One way to derive this series is by integrating the Maclaurin series for $\arctan(x)$. The Maclaurin series for $\arctan(x)$ for $|x| \le 1$ is:

$\arctan(x) = x - \frac{x^3}{3} + \frac{x^5}{5} - \frac{x^7}{7} + \dots$

Divide both sides by $x$:

$\frac{\arctan(x)}{x} = 1 - \frac{x^2}{3} + \frac{x^4}{5} - \frac{x^6}{7} + \dots$

Now, integrate both sides from $0$ to $1$:

$\int_0^1 \frac{\arctan(x)}{x} dx = \int_0^1 \left(1 - \frac{x^2}{3} + \frac{x^4}{5} - \frac{x^6}{7} + \dots \right) dx$

Integrating term by term:

$= \left[ x - \frac{x^3}{3 \cdot 3} + \frac{x^5}{5 \cdot 5} - \frac{x^7}{7 \cdot 7} + \dots \right]_0^1$

$= \left[ x - \frac{x^3}{3^2} + \frac{x^5}{5^2} - \frac{x^7}{7^2} + \dots \right]_0^1$

Evaluating at the limits:

$= \left( 1 - \frac{1}{3^2} + \frac{1}{5^2} - \frac{1}{7^2} + \dots \right) - (0)$

Thus, the sum of the given series is equal to the definite integral $\int_0^1 \frac{\arctan(x)}{x} dx$.

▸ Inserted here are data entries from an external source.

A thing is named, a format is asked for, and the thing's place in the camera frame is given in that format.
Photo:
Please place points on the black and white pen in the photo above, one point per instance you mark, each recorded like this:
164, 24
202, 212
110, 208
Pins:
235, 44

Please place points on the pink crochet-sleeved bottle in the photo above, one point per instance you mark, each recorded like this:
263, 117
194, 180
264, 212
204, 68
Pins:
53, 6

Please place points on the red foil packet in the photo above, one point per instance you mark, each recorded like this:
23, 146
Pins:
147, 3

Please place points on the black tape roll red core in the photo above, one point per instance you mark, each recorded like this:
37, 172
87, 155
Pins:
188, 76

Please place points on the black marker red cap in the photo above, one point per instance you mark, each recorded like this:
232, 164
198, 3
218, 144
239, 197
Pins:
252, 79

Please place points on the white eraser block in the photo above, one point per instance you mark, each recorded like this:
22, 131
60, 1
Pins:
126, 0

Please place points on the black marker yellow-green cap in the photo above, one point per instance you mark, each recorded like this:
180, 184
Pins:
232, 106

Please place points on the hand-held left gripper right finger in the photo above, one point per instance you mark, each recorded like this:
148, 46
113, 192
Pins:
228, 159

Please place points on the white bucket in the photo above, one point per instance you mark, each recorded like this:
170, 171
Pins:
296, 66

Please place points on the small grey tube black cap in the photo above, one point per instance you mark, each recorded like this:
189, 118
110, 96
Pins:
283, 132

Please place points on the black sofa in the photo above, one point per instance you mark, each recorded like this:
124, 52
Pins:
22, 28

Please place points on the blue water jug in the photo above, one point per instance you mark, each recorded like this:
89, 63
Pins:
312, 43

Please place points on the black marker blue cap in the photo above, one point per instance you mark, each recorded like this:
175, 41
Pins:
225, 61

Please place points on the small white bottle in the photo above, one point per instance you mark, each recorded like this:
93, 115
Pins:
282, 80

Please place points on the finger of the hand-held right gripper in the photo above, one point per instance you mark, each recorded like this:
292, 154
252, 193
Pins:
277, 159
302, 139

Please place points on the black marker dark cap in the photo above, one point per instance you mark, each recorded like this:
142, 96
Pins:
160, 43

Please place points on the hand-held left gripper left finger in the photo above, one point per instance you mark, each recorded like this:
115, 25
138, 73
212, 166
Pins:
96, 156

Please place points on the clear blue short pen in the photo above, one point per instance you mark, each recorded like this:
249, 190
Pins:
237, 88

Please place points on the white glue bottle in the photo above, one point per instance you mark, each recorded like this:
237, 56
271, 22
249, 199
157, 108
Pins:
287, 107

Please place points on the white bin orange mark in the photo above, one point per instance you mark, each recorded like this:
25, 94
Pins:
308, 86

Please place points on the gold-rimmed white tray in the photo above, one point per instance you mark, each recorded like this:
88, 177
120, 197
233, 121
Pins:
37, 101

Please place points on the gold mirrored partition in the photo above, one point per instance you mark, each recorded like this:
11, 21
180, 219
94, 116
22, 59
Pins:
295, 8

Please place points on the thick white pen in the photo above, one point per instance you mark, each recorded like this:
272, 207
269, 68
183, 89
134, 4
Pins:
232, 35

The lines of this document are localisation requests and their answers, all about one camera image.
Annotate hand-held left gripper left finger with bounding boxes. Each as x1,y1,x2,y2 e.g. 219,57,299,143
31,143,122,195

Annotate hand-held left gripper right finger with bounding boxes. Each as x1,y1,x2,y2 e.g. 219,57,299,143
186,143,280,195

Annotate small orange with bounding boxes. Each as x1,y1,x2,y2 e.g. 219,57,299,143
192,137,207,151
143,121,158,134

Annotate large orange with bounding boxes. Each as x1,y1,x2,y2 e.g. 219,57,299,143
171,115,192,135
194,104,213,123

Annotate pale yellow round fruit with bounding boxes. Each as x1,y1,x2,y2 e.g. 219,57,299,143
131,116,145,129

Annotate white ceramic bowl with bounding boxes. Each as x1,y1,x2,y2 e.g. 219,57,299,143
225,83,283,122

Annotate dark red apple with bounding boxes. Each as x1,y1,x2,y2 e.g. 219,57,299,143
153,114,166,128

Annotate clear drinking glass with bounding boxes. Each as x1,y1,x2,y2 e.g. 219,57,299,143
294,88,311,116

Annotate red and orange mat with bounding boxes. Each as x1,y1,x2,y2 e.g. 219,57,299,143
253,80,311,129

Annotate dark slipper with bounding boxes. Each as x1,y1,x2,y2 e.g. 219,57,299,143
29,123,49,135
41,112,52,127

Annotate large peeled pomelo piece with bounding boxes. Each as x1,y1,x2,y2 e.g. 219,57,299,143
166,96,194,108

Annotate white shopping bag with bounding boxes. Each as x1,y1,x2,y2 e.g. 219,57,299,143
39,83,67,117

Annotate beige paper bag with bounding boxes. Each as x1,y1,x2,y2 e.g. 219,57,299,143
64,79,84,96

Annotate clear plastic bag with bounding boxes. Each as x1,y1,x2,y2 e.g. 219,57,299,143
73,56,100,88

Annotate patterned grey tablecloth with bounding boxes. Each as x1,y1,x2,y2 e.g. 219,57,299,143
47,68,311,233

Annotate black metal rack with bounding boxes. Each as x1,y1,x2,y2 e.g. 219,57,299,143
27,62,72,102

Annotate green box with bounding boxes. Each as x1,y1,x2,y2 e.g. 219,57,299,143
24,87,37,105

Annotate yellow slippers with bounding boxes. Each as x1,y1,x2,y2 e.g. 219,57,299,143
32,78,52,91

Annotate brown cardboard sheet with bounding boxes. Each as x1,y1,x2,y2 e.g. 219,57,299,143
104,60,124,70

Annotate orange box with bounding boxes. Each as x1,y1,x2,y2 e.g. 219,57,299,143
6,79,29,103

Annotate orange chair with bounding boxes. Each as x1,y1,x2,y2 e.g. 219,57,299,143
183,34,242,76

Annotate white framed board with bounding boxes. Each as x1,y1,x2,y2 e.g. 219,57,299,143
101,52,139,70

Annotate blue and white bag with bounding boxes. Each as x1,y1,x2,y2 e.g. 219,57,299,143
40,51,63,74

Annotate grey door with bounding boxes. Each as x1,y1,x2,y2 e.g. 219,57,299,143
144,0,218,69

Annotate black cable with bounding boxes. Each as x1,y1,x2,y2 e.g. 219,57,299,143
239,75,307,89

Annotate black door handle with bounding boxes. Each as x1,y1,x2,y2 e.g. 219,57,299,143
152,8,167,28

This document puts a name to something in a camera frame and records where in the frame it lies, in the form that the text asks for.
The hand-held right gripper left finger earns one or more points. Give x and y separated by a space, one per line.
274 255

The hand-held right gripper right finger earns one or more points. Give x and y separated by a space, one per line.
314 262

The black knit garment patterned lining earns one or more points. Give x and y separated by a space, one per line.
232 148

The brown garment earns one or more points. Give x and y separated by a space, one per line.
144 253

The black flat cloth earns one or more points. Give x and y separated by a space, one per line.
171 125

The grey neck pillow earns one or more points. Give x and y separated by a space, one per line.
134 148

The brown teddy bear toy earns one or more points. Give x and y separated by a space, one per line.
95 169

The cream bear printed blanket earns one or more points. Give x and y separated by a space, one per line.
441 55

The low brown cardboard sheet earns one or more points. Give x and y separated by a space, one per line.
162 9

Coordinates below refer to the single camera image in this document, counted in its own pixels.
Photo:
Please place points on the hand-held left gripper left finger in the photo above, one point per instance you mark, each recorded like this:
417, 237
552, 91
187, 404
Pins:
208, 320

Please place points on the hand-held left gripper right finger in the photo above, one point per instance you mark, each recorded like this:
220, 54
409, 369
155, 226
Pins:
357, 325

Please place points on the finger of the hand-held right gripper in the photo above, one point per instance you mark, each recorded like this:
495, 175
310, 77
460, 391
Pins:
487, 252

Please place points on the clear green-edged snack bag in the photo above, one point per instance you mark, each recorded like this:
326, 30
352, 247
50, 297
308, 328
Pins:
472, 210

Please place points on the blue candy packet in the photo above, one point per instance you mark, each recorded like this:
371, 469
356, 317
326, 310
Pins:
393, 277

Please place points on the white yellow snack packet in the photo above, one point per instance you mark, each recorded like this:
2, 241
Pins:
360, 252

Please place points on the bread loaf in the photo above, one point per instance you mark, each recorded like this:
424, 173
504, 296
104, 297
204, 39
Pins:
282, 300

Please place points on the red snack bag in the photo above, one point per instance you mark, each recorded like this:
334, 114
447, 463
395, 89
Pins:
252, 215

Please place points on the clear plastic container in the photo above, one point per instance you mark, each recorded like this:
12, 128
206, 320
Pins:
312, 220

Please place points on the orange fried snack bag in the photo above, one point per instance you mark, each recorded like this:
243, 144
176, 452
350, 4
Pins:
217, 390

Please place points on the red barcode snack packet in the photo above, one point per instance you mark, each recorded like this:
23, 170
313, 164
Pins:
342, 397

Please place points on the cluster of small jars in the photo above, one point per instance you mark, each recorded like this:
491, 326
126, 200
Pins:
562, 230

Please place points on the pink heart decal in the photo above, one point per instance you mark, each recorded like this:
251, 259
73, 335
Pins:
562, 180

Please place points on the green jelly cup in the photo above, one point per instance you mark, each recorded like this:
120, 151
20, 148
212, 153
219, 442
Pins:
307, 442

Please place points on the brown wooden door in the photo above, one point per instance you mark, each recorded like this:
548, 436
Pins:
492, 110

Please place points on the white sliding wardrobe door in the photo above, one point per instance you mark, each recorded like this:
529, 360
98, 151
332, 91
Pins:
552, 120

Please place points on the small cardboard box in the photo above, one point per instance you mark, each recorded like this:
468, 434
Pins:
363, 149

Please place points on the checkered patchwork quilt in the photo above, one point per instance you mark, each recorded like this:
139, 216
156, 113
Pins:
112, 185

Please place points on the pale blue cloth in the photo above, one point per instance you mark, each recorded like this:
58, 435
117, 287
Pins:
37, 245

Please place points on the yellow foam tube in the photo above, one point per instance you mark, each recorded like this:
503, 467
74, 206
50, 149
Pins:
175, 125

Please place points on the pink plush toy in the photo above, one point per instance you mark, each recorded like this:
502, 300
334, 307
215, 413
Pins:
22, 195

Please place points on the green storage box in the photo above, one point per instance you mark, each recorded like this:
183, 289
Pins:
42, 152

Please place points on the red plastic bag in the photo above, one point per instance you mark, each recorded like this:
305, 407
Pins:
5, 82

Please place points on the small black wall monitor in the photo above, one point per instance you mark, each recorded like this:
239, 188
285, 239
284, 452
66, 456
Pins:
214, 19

This integral is the definition of Catalan's Constant, $G$.

Catalan's Constant is not known to have a simple closed-form expression in terms of elementary constants like $\pi$ or $e$. Its approximate numerical value is $G \approx 0.91596559$.

The final answer is $G \text{ (Catalan's Constant)}$.